Are 3D movies a fad or here to stay?

Mar 11, 2011 04:28 PM EDT

Avatar brought us a new era of 3D films. It was filmed with 3D in mind from the beginning, and for most people, it was stunning, new, and exciting. Hollywood saw the $2.7B that Avatar made. With dollar signs in their eyes, they saw an opportunity to ride on Avatar's coat tails and cash in.

So they started retrofitting 3D onto films originally designed for 2D.

Alice in Wonderland was the first 3D film I watched after Avatar. I thought all 3D films would be as visually stunning, but I was sorely mistaken. Disappointed, I tried Clash of the Titans in 3D thinking that maybe Alice was a fluke. Again, I was disappointed. The only films that did a decent job with 3D since Avatar have been animated. For me, I'm done with 3D until the average film is as good or better than Avatar. It's not worth the extra money for a "chance" that it might have been done well.

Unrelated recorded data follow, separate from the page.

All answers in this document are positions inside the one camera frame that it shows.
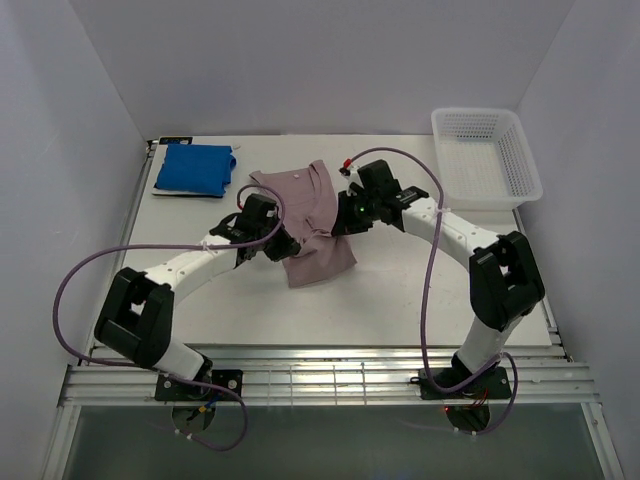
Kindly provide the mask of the pink garment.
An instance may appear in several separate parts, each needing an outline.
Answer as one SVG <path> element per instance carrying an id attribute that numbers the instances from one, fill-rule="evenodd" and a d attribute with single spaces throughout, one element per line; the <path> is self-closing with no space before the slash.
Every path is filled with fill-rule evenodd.
<path id="1" fill-rule="evenodd" d="M 297 255 L 283 260 L 291 288 L 330 280 L 356 265 L 348 239 L 332 235 L 338 202 L 323 161 L 284 172 L 254 171 L 250 178 L 284 200 L 285 229 L 301 246 Z"/>

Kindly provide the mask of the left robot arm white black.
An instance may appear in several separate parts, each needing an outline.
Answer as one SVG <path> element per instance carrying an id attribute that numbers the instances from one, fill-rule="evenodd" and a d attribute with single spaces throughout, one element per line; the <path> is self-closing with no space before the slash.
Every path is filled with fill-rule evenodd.
<path id="1" fill-rule="evenodd" d="M 194 250 L 160 265 L 137 271 L 125 267 L 111 283 L 94 337 L 136 366 L 177 377 L 190 399 L 212 387 L 211 361 L 178 340 L 174 310 L 215 277 L 231 272 L 262 252 L 273 262 L 299 253 L 299 243 L 285 230 L 277 202 L 249 195 L 241 211 L 225 217 Z"/>

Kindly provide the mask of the blue tank top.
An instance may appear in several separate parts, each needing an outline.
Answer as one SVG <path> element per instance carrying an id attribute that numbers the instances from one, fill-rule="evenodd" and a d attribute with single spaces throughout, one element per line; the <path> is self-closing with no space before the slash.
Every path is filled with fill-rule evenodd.
<path id="1" fill-rule="evenodd" d="M 154 186 L 224 197 L 235 166 L 231 146 L 169 145 Z"/>

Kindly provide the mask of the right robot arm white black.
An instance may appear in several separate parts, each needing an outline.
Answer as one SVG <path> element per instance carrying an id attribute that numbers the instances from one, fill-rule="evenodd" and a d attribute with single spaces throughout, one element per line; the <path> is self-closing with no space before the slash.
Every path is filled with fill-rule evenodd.
<path id="1" fill-rule="evenodd" d="M 430 241 L 431 252 L 444 252 L 469 275 L 474 312 L 470 330 L 450 367 L 438 374 L 426 368 L 423 380 L 439 395 L 474 397 L 488 384 L 513 330 L 545 297 L 545 287 L 525 235 L 499 234 L 446 211 L 426 191 L 402 188 L 388 163 L 376 160 L 357 170 L 340 169 L 347 187 L 338 195 L 332 233 L 364 233 L 380 221 Z"/>

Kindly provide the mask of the black white striped tank top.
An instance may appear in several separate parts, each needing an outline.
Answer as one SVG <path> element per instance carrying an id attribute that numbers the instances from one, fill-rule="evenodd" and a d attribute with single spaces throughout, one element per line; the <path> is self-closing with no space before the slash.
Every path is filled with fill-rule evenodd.
<path id="1" fill-rule="evenodd" d="M 171 197 L 171 198 L 208 198 L 208 199 L 221 199 L 223 196 L 214 195 L 209 193 L 195 193 L 189 191 L 175 191 L 165 190 L 153 186 L 151 188 L 151 194 L 157 197 Z"/>

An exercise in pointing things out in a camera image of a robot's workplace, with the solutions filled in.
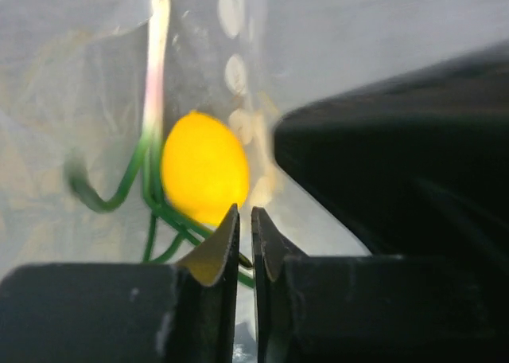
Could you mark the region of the fake green onion stems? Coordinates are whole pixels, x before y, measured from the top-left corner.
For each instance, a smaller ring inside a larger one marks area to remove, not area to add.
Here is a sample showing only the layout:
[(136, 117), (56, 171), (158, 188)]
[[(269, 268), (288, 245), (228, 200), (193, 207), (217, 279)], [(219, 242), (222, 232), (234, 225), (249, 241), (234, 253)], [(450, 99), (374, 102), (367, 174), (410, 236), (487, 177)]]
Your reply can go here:
[(68, 158), (64, 173), (72, 194), (95, 213), (111, 213), (126, 200), (136, 177), (142, 179), (142, 197), (150, 208), (150, 225), (142, 257), (145, 263), (165, 263), (181, 244), (202, 245), (216, 227), (187, 217), (173, 207), (161, 180), (161, 156), (168, 135), (163, 133), (165, 52), (171, 22), (171, 0), (150, 0), (146, 82), (142, 129), (126, 171), (115, 193), (102, 198), (91, 185), (79, 158)]

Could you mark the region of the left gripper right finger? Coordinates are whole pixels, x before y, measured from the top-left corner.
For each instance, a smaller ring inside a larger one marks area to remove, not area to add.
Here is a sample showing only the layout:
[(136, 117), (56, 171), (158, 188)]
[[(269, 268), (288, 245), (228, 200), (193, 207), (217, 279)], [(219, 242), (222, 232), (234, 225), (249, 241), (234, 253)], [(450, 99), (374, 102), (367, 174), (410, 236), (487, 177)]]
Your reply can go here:
[(441, 256), (308, 256), (261, 208), (251, 231), (259, 361), (507, 361), (489, 278)]

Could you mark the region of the fake yellow lemon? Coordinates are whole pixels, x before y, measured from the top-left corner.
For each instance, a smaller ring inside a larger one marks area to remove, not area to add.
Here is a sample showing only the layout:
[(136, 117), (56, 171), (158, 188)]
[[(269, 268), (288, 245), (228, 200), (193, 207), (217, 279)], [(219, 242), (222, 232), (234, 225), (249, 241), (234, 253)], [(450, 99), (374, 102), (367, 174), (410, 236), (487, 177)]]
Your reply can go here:
[(165, 141), (161, 180), (175, 209), (216, 227), (233, 204), (246, 201), (250, 170), (234, 133), (218, 119), (191, 111), (177, 120)]

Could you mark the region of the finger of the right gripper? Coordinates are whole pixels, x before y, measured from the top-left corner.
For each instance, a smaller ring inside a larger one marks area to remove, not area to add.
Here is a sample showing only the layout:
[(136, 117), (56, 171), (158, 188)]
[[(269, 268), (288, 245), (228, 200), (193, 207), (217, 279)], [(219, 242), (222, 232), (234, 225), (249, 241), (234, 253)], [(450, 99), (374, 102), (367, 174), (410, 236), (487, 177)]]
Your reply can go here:
[(374, 253), (508, 257), (508, 45), (319, 100), (277, 164)]

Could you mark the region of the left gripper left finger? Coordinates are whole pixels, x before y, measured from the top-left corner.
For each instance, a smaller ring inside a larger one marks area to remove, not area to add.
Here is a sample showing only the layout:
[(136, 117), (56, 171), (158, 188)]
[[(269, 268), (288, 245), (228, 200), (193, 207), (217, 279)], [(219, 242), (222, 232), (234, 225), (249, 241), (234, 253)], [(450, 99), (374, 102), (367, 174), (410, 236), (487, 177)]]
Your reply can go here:
[(36, 263), (1, 282), (4, 362), (229, 362), (239, 213), (176, 263)]

I'm not alone in this assessment. Roger Ebert also hates 3D movies. In his Newsweek article titled, "Why I hate 3-D (and you should too)", he points out several reasons:

  • It's a waste of a dimension: our minds process 3D naturally.
  • It adds nothing to the experience.
  • It can be a distraction: most "3D" is simply separating 2D into several planes. This isn't real 3D and our brains know it.
  • It can create nausea and headaches:  Consumer Reports says this is the case in 15% of the people.
  • 3D seems a little dim: half the light goes to one eye and half to the other.
  • Theaters have to buy new expensive projectors and some studios are telling the theaters that if they don't show it in 3D, they can't also show it in 2D. This leads to increased expenses, thus higher ticket prices.
  • Theaters slap on a surcharge of $5-$7.50 for 3D.
  • [Roger Ebert] cannot imagine a serious drama, such as Up in the Air or Hurt Locker, in 3D
  • Whenever Hollywood has felt threatened, it has turned to technology: sound, color, widescreen, Cinerama, 3D, stereophonic sound, and now 3D again: In other words, offer an experience you can't get at home.
I'm not opposed to 3-D as an option. I'm opposed to it as a way of life for Hollywood, where it seems to be skewing major studio output away from the kinds of films we think of as Oscar-worthy. Scorsese and Herzog make films for grown-ups. Hollywood is racing headlong toward the kiddie market. Disney recently announced it will make no more traditional films at all, focusing entirely on animation, franchises, and superheroes. I have the sense that younger Hollywood is losing the instinctive feeling for story and quality that generations of executives possessed. It's all about the marketing. Hollywood needs a projection system that is suitable for all kinds of films -every film- and is hands-down better than anything audiences have ever seen. The marketing executives are right that audiences will come to see a premium viewing experience they can't get at home. But they're betting on the wrong experience.

-Roger Ebert, quote from his Newsweek article.

So what do you think? Is 3D a fad or is it here to stay? And are you going to watch the next big film in 3D?


Are 3D movies a fad or here to stay?